Baku, Azerbaijan, Jan. 17
By Dalga Khatinoglu – Trend:
A year after implementation of Iran’s nuclear agreement, called the Joint Comprehensive Plan of Action (JCPOA), United Nations marked the one-year anniversary on Jan.16 and asked the sides to stick to the deal and continue based on commitments.
The concerns over violation of deal raised after Donald Trump, a hard critic of JCPOA, won the presidential election in US.
Trump is in favor of reviewing the deal with Iran, and it seems he would face challenge in amending the nuclear agreement amid the strong support of the UN, the EU on the deal.
But, what the nuclear deal brought for Iran during last year?
According to a report prepared by Iranian former Minister of Road and Urban Development Ahmad Khorram for the Expediency Discernment Council, Iran has lost about $460 billion from sanctions between the 2Q12 to the same period in 2014.
Thus, starting from 2Q14 up to Jan. 2016, when the sanctions were lifted off Iran, the possible damage to Iran could have reached over $600 billion in total, during the sanctions era. It is safe to say the damage of sanctions still continue, since resuming normal operations with foreigners takes time.
Iran’s national currency lost its value against the US dollar by about 3.5 times, the inflation rate soared above 36 percent and tens of billions of Iran's USD reserves were blocked abroad for years, while its GDP plunged from above $528 billion in 2011 to about $393.7 billion in 2015.
On the other hand, Iran’s oil production plunged from about 3.7 mb/d in the pre-sanctions level to around 2.8 mb/d. Iran should have increased oil output to about 5 mb/d in 2015, based on national development plan.
Currently, Iran has resumed oil output and export to above pre-sanctions level.
Iran had planned to increase the gas output to above 360 billion cubic meters per year by 2015, of which over 70 bcm/yr should have been exported. However, currently Iran still faces gas deficit in northern regions during winter and it's gas exports stand at about 9 bcm/y. Iran should have increased gas condensate output to about 1 mb/d as well, but it reached hardly to 500,000 b/d in 2015.
During 2015, Iran produced about 220 bcm of commercial gas, about 20 bcm more than in 2014.
During last year, Iran experienced single-digit inflation rate with 5.2 percent GDP growth, according to World Bank’s estimations. The figure for 2017 and next year is estimated to stand at 4.8 percent and 4.5 percent.
Now, Iran is to issue tenders on 49 oil and gas projects to attract $100 billion investment by 2021, of which 80 percent of that is projected to be foreign investment.

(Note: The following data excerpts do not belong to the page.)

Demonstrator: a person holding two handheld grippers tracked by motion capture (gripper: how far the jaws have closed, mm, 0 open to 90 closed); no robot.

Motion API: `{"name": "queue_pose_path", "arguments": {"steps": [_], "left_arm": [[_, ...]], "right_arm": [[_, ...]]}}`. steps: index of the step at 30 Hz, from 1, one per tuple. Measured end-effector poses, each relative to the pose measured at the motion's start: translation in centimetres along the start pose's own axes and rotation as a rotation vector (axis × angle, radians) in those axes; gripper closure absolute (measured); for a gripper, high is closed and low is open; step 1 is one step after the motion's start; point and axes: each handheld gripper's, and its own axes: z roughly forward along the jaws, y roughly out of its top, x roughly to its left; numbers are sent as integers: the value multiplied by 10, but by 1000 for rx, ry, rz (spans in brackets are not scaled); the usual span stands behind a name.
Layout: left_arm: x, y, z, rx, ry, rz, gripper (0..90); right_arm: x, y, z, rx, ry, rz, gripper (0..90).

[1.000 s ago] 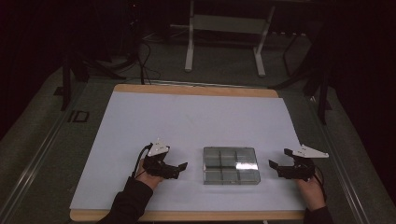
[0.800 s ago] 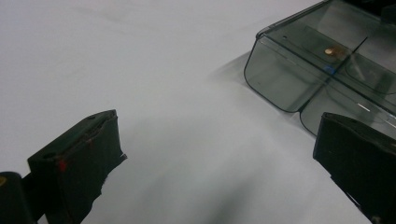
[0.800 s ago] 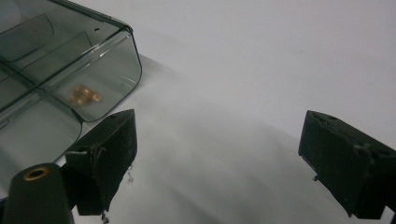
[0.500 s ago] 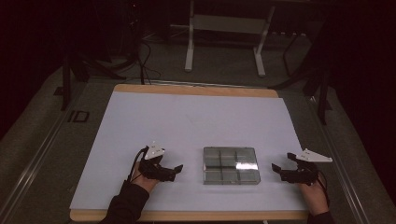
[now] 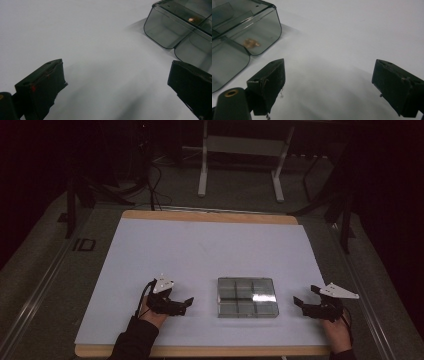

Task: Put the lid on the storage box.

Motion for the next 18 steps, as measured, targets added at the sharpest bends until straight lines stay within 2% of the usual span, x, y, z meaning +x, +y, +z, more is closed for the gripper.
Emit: {"name": "queue_pose_path", "arguments": {"steps": [9,18], "left_arm": [[-2,-1,0,-15,33,0,14],[-3,-1,-1,-22,62,-2,15]], "right_arm": [[0,-1,-1,-15,-64,24,114],[2,-1,-1,-16,-86,15,115]]}}
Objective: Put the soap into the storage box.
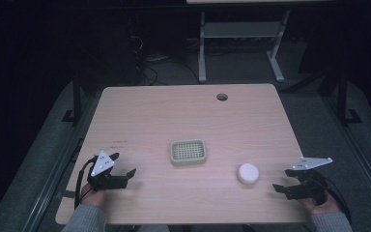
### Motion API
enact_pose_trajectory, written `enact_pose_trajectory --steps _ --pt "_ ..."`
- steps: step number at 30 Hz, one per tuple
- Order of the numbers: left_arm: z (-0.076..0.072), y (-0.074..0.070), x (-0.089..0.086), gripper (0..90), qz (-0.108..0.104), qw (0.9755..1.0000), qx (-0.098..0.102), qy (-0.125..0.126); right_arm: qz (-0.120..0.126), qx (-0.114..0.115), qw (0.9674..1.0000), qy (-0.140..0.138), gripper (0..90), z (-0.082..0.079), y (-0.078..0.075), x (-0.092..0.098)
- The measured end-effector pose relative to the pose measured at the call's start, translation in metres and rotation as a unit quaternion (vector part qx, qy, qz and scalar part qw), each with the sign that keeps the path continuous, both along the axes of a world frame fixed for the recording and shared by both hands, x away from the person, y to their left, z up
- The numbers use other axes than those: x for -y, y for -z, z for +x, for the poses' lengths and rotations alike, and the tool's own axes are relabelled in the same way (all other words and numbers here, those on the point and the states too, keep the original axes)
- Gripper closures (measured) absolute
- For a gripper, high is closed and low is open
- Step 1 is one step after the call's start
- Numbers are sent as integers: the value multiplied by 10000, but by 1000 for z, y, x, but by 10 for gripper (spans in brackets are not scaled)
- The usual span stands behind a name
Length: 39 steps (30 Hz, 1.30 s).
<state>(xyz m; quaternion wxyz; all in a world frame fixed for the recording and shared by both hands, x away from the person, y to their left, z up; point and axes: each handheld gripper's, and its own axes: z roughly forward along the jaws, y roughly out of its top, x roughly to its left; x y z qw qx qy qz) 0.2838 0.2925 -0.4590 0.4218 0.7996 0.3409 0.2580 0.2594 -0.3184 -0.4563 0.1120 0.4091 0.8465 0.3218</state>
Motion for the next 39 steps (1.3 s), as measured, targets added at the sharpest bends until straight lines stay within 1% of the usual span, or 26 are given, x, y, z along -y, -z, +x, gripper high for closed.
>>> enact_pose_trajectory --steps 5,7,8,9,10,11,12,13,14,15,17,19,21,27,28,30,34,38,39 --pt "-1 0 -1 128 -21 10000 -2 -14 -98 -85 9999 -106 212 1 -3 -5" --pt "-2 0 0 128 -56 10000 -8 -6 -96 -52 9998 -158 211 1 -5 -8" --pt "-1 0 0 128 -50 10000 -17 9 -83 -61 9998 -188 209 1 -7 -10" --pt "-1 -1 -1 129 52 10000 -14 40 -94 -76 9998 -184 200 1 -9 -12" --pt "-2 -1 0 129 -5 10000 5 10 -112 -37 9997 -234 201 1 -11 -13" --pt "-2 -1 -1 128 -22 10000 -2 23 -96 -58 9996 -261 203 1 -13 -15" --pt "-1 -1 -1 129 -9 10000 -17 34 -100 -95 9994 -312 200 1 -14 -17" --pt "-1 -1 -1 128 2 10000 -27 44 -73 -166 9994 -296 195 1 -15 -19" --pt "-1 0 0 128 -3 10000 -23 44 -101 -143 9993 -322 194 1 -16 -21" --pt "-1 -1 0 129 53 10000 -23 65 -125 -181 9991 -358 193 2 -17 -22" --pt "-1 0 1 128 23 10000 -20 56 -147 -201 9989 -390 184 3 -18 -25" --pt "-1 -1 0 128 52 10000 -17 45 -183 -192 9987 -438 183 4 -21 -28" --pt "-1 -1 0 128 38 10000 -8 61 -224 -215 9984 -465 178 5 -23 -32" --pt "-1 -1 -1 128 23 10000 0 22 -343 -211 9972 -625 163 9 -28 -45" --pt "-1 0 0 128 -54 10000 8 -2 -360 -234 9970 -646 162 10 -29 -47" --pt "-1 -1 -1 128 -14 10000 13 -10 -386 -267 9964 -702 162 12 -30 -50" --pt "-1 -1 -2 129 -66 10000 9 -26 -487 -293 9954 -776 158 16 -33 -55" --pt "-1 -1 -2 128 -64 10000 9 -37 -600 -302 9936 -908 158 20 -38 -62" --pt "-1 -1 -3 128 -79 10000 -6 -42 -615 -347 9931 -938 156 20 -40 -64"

Iran also plans to attract $55 billion worth of investment in petrochemical sector, more than $30 billion in power generation sector as well as $58 billion in mid/downstream gas sector. The country hopes to increase the refining capacity from the current 1.8 mb/d to 3.1 mb/d and decreasing the share of fuel oil (mazut) in the final output from the current 40 percent to below 10 percent.
Iran plans to double petrochemical output to about 120 million tons per year by 2021, while its power output would increase by about 33 percent to 100 gigawatts.
The Islamic Republic's second biggest industry, auto sector, also experienced good growth during last year, increasing the auto products by about 38.7 percent between March-December to about 946,533 vehicles.